New Harvest commissioned a recent Oxford University study to estimate the environmental impact of lab-grown meat. The study found replacing factory farms with meat labs would create 80 percent fewer greenhouse-gas emissions, use 90 percent less land and water, and be cost-comparable.
Many slow-food/small-farm types are calling foul at the prospect of further distancing the eater from the source of his or her food. And they're right. I personally wouldn't want to eat it. But while meat labs seem vaguely disturbing, factory farms are completely disgusting.
Some argue cultured meat is unnatural. But neither is it natural that chickens are bred to grow so fast their legs snap under their own weight. Nor is it natural when cattle are overbred to the point that they can't even safely have sex and must rely on artificial insemination to procreate.
Some farmers and agricultural experts are convinced small farms could feed the world all the meat it needs. This may be so, depending on how we define "need." In any case, if small farmers really think they can quench the world's thirst for blood, they have a five- to 10-year window in which to make their case.
One of the biggest obstacles to cultured meat is the development of a suitable growth medium, which is a soup of salts, sugars, amino acids and vitamins. Medical-tissue cultures use animal-derived sources, like blood, but using animal fluids would defeat the purpose for meat production. Matheny says the most promising source of growth media is algae, but making the production process cost effective will take time.
If and when that time comes, and lab-grown meat begins filling the processed-food troughs of the masses, the question becomes: Will the Oscar Mayer wiener-eaters of the world even notice, or care?
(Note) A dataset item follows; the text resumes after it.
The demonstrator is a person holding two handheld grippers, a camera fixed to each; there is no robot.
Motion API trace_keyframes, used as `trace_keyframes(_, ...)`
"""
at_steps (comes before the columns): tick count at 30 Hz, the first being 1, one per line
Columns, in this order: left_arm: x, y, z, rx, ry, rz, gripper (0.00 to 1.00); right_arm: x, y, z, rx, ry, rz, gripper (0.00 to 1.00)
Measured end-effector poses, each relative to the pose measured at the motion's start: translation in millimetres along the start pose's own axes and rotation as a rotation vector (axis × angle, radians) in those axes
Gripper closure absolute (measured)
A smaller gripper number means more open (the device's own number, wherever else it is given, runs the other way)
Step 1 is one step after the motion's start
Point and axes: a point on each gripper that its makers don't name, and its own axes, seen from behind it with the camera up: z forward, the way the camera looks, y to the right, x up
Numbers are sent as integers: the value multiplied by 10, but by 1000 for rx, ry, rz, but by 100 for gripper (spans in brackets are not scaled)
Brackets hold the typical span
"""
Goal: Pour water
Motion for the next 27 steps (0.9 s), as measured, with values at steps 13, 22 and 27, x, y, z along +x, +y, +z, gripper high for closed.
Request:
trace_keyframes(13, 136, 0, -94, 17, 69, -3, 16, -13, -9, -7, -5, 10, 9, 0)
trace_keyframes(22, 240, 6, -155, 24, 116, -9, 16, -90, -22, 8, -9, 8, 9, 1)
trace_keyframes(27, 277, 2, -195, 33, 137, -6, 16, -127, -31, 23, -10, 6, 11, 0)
If not, and if it can be made safely, and if the environmental benefits turn out to be true, I say let them eat from the meatri dish.
Ask Ari: Hard to swallow
Q: With a bumper crop of tomatoes, bolstered by the warm September weather, I was able to put away lots of salsa this harvest season. I canned some and I froze some. Without giving it much thought, some of my fresh salsa was frozen in reused yogurt containers, while some was frozen in glass mason jars. Much to my surprise (and disappointment), all the salsa I froze and stored in glass jars became nearly half liquid, while all the salsa froze and stored in the plastic yogurt containers is thick and tasty. What gives?
—Former Glass Man
A: I'm not buying your story, FGM. In fact, I wouldn't be surprised if you're making it up—the possible giveaway being that if you freeze salsa in glass jars, the most likely problem would be that the jars crack, especially if it's as watery as you say.
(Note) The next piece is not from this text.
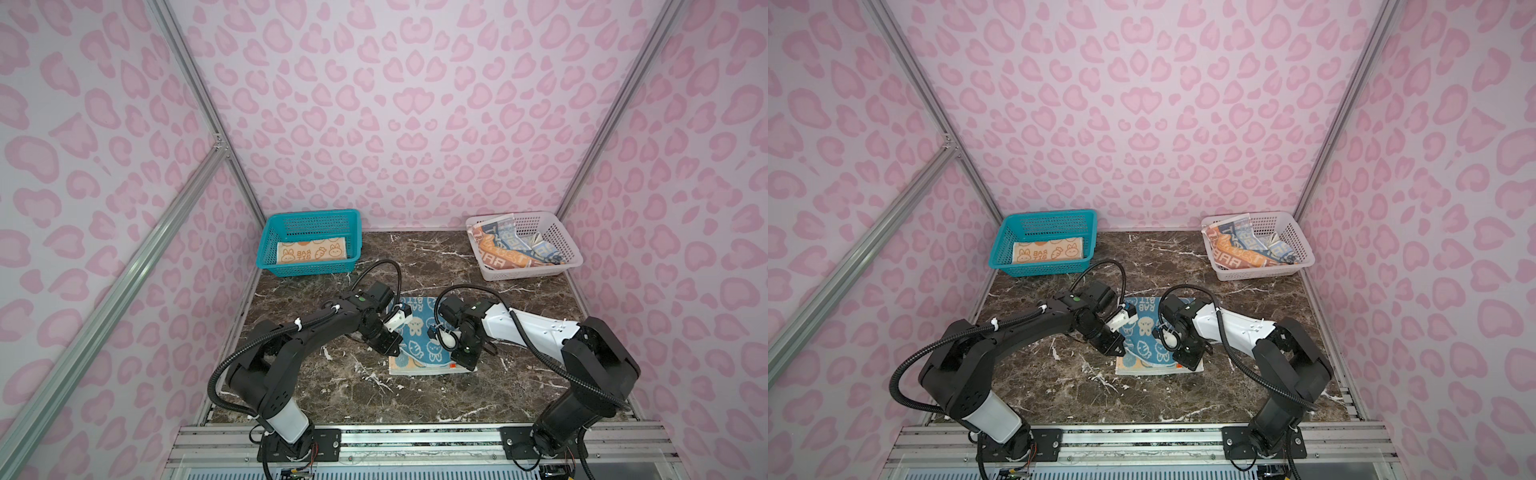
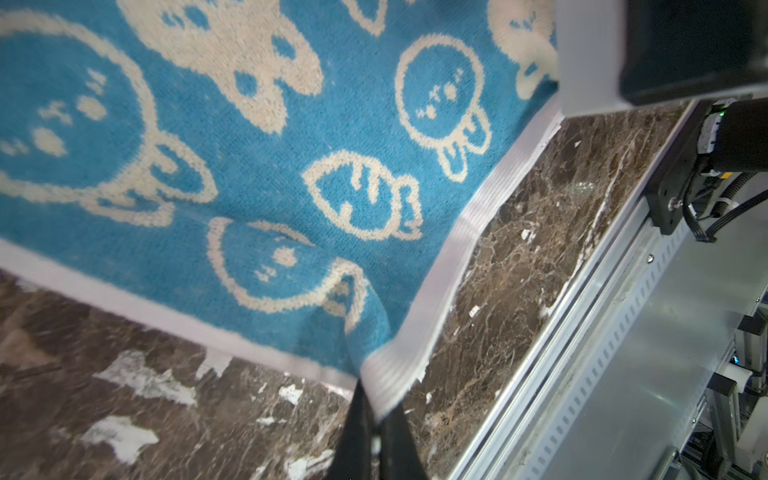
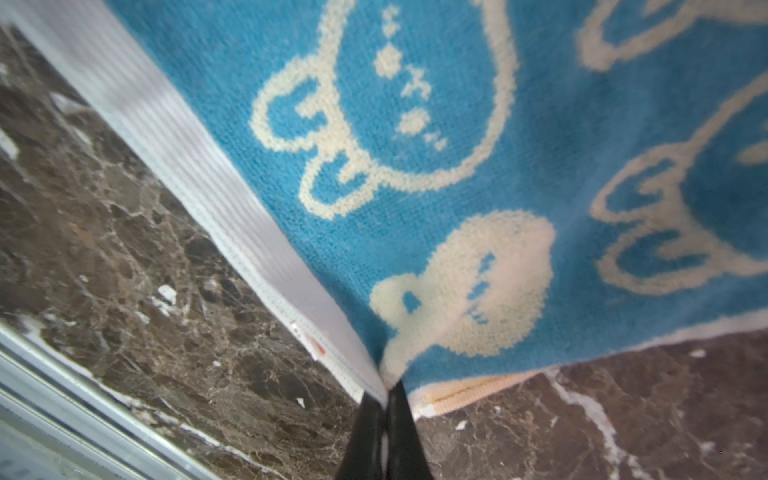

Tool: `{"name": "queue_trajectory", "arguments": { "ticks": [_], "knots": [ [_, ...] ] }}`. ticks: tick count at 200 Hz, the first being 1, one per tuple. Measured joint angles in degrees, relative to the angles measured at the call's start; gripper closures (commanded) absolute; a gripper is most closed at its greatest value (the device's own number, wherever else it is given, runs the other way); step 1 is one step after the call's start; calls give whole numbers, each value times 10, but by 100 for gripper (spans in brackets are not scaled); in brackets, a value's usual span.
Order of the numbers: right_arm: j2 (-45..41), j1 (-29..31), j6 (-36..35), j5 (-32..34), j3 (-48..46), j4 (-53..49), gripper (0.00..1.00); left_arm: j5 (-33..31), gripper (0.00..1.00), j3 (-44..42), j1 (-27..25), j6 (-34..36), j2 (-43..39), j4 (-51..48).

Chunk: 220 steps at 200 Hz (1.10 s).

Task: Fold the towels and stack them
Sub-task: 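Lower the folded edge onto the near edge and open both grippers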

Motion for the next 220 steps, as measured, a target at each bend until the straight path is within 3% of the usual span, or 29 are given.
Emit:
{"name": "queue_trajectory", "arguments": {
  "ticks": [71,134,183,220],
  "knots": [
    [-18,0,-9,9,20,-9,100,5,97,18,-1,0,1,-9],
    [-99,-19,-18,32,45,-33,100,26,97,37,-2,0,-35,-23],
    [-56,-12,-26,38,30,-58,100,33,97,7,-22,-6,-3,-23],
    [-9,0,-33,23,31,-69,87,28,97,2,-26,-6,17,-23]
  ]
}}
However, I'm going to assume this is a sincere question and that you were careful to leave enough headspace in the jars to allow for the salsa to expand without busting its way to freedom.
I did some research in hopes of verifying or disproving my initial thought that the vessel could influence the salsa's water content, and found nothing to indicate that freezing salsa in glass could make water materialize. I suppose there's an outside chance the glass could encourage the salsa to separate, but if so the problem could be addressed by stirring the salsa after it's thawed.
I suspect, however, that you began the freezing phase of your salsa adventure using the yogurt containers, and when they ran out you switched to glass. You scooped from the bottom, which made the first containers of salsa chunkier, and the later containers more watery.
Case closed—until some physicist or chemist writes to vindicate FGM's hypothesis.